To get a more valid idea of how we measure up, Anderson urges us to examine our self-talk. Instead of simply believing the messages we tell ourselves, we need to evaluate them critically. If your inner voice tells you, “You are really good at making presentations,” ask yourself, “Am I really? How do I know this? How do I compare with others?”
Likewise, if you believe that you are lousy at marketing, don’t take your negative thoughts at face value either. Instead, ask, “What evidence do I have that shows that I’m terrible at marketing?” Further, find out if there is any way you can improve them. Becoming more self-aware can thus help you glean a more clear-cut image of your strengths and drawbacks.
Curiosity, another hallmark of lifelong learning, needs to be actively cultivated and sustained. Even mundane tasks can become more stimulating if you consider how you might approach them differently. Be open to new experiences instead of pre-judging them as ‘boring’ or “not my type.” And get into the habit of asking questions. If a colleague tells you he found a particular workshop useful or useless, try to find out more. What did he find most useful? Or, why did they think it was useless?
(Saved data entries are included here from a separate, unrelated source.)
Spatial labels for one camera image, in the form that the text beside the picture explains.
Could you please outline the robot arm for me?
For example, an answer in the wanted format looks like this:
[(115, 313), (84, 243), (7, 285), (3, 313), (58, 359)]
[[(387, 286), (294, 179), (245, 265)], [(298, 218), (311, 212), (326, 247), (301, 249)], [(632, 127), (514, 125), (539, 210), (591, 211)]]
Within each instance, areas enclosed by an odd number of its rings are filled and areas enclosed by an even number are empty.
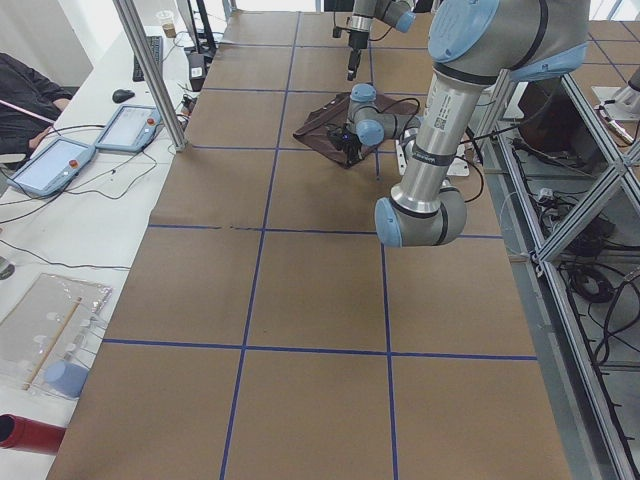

Finally, to learn anything, we need to allow ourselves to feel vulnerable. If you simply want to remain in your comfort zone, doing only things you are good at, you will not broaden your perspective or help you gain new skills. To feel like an unskilled novice takes courage. But only by putting yourself in that position of discomfort, can you widen the envelope of your knowledge and skills. Anderson cites research that demonstrates that when people expect to make mistakes in the learning process, they exhibit “heightened interest, persistence, and better performance.”
As industrialist Henry Ford famously said, “Anyone who stops learning is old, whether at twenty or eighty. Anyone who keeps learning stays young.” The choice is yours.